Experimental program(2)
Effect test(1)

Example Embodiment

[0054] Example 1

[0055] This embodiment provides a method of identifying a summer obscener honey.

[0056] 1, the treatment of the sample

[0057] (1) Take the summer Blus honey in water to form a micro-grass honey solution.

[0058] (2) Pharained step (1) The subunited honey solution obtained by activating the column, adsorb the effective ingredients in honey;

[0059] (3) The adsorption of the adsorption of step (2) has an effective component, first eluting with pure water, then eluting with methanol and collecting eluent;

[0060] (4) Concentrate the eluent obtained by step (3), and the solid obtained is removed after removal of methanol, and the obtained solid matter is binding to methanol, i.e., the solution is obtained.

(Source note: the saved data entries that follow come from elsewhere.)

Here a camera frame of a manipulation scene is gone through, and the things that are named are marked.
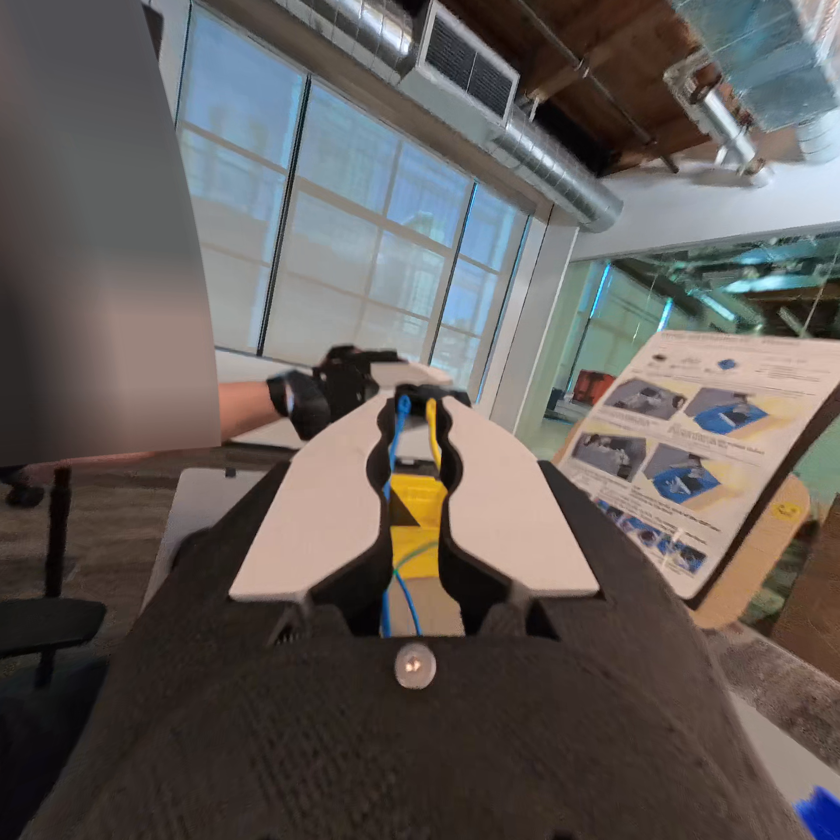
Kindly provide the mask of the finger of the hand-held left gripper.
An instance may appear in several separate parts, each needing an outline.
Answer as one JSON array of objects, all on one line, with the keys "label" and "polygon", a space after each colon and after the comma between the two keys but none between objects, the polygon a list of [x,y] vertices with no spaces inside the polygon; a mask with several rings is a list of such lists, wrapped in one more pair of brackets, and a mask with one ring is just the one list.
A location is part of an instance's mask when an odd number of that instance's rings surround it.
[{"label": "finger of the hand-held left gripper", "polygon": [[417,387],[450,389],[452,378],[444,371],[416,362],[392,361],[371,363],[370,395],[393,396],[400,390]]}]

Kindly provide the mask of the black office chair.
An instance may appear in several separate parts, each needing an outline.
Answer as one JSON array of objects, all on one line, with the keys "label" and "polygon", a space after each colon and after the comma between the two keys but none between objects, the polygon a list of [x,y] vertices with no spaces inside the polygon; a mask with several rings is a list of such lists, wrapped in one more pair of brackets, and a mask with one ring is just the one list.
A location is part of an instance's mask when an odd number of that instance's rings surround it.
[{"label": "black office chair", "polygon": [[88,644],[100,631],[108,611],[103,603],[62,594],[70,504],[70,467],[56,467],[49,493],[44,592],[39,598],[1,603],[1,658],[38,656],[36,690],[49,687],[56,654]]}]

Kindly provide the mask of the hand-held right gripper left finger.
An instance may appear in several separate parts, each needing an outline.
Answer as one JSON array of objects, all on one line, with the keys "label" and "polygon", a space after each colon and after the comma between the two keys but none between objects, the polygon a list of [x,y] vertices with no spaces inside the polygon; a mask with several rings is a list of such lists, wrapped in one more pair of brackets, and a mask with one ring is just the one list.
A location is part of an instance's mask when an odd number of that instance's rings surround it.
[{"label": "hand-held right gripper left finger", "polygon": [[292,459],[228,590],[237,604],[336,607],[382,635],[392,580],[391,392],[330,425]]}]

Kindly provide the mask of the person's left hand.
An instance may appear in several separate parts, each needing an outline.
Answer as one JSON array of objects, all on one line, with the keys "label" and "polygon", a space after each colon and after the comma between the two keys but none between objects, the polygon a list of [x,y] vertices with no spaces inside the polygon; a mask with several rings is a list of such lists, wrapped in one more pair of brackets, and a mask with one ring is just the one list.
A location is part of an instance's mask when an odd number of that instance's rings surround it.
[{"label": "person's left hand", "polygon": [[291,370],[266,380],[276,414],[287,419],[301,441],[307,443],[332,422],[326,395],[310,374]]}]

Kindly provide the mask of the yellow plastic bin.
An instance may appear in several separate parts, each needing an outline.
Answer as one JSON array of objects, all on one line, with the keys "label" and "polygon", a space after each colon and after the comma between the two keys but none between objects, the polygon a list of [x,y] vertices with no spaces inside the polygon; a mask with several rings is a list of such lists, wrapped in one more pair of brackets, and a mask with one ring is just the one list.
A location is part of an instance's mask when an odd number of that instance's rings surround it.
[{"label": "yellow plastic bin", "polygon": [[396,474],[390,499],[393,565],[406,581],[438,578],[444,484],[433,476]]}]

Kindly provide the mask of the printed instruction poster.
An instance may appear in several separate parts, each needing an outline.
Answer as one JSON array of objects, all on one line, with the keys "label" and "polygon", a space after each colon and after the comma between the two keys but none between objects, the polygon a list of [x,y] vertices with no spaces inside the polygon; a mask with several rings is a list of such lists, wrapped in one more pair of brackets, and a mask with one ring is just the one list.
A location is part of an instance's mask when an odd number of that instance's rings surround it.
[{"label": "printed instruction poster", "polygon": [[558,470],[694,605],[838,383],[836,339],[657,332],[568,437]]}]

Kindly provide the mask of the blue plastic bin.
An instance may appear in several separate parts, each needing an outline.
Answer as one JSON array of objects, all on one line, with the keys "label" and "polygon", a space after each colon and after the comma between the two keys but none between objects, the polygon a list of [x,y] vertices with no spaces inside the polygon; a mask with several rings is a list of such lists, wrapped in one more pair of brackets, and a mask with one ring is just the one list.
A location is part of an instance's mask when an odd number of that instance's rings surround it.
[{"label": "blue plastic bin", "polygon": [[822,786],[815,786],[794,810],[814,839],[839,839],[839,799]]}]

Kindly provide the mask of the white air vent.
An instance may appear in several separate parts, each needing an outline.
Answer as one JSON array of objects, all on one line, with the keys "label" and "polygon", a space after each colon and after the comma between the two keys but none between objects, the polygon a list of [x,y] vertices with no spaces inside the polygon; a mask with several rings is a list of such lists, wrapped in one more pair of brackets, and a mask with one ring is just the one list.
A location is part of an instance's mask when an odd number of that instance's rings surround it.
[{"label": "white air vent", "polygon": [[426,2],[397,84],[410,99],[469,134],[504,127],[520,74],[441,2]]}]

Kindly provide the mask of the person's left forearm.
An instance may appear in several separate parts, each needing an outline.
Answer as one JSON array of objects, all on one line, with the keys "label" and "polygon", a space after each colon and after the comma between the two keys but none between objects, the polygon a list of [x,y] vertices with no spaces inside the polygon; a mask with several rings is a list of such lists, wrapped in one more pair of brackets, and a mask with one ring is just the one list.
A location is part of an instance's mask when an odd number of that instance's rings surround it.
[{"label": "person's left forearm", "polygon": [[223,444],[281,419],[266,381],[220,383],[217,393]]}]

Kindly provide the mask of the silver rectangular air duct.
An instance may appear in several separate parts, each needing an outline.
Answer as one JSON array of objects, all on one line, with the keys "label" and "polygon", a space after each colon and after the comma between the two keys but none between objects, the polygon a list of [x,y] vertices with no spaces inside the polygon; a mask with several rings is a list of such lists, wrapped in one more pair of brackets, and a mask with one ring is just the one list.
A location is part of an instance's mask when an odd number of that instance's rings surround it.
[{"label": "silver rectangular air duct", "polygon": [[804,161],[838,159],[838,1],[671,1],[765,133],[792,128]]}]

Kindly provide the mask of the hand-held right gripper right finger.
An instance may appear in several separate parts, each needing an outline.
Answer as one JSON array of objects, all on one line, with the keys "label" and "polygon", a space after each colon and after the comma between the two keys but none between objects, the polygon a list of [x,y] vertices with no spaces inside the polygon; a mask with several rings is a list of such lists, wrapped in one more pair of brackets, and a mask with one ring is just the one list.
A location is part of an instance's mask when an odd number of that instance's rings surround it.
[{"label": "hand-held right gripper right finger", "polygon": [[478,634],[497,606],[528,618],[541,600],[601,593],[553,493],[551,464],[453,396],[436,400],[436,443],[446,488],[438,579],[466,635]]}]

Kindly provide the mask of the red storage box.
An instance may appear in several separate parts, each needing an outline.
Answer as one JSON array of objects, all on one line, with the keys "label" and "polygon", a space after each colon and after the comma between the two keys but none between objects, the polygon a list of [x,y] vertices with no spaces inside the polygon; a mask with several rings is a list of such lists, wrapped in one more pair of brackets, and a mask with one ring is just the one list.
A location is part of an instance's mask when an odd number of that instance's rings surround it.
[{"label": "red storage box", "polygon": [[574,382],[572,401],[593,406],[609,391],[616,377],[601,371],[581,370]]}]

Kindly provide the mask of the silver round air duct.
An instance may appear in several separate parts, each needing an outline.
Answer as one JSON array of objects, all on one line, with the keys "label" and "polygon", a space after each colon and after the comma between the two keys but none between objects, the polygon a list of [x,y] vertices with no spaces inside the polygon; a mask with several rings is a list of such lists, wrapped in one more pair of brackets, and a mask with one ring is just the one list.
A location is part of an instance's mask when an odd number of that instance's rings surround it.
[{"label": "silver round air duct", "polygon": [[[417,16],[385,1],[279,1],[276,4],[356,64],[396,89],[413,46]],[[410,99],[426,112],[431,112]],[[590,233],[611,228],[623,201],[601,184],[561,142],[513,103],[502,128],[462,133],[437,120],[507,167]]]}]

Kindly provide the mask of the large window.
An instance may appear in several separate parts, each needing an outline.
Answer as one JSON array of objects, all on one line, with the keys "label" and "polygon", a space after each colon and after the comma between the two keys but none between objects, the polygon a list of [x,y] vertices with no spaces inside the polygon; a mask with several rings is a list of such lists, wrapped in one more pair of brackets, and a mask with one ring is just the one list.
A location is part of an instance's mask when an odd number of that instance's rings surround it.
[{"label": "large window", "polygon": [[200,5],[176,128],[217,350],[394,349],[480,399],[528,215]]}]

[0061] 2, liquid chromatography-quadrupole-flight time mass spectrometry

[0062] Testing the injection solution with liquid chromatography - quadrupole - flight time mass spectrometry, the experimental conditions are as follows:

[0063] Liquid Chromatography:

[0064] The chromatographic column is a C18 column; the flow phase A is 0.1% formic acid aqueous solution, the flow phase B is methanol; the gradient elution procedure is: 0-1 minutes of the volume fraction of 0-1 minutes increase to 5%, 1-6 min mobile phase B The volume fraction increased from 5% to 55%, and the volume fraction of 6-20 min mobile phase B was increased from 55% to 95%, and the volume fraction of 20-26 min mobile phase B was maintained at 95%, 26-27 min mobile phase B volume fraction. Falling to 5%.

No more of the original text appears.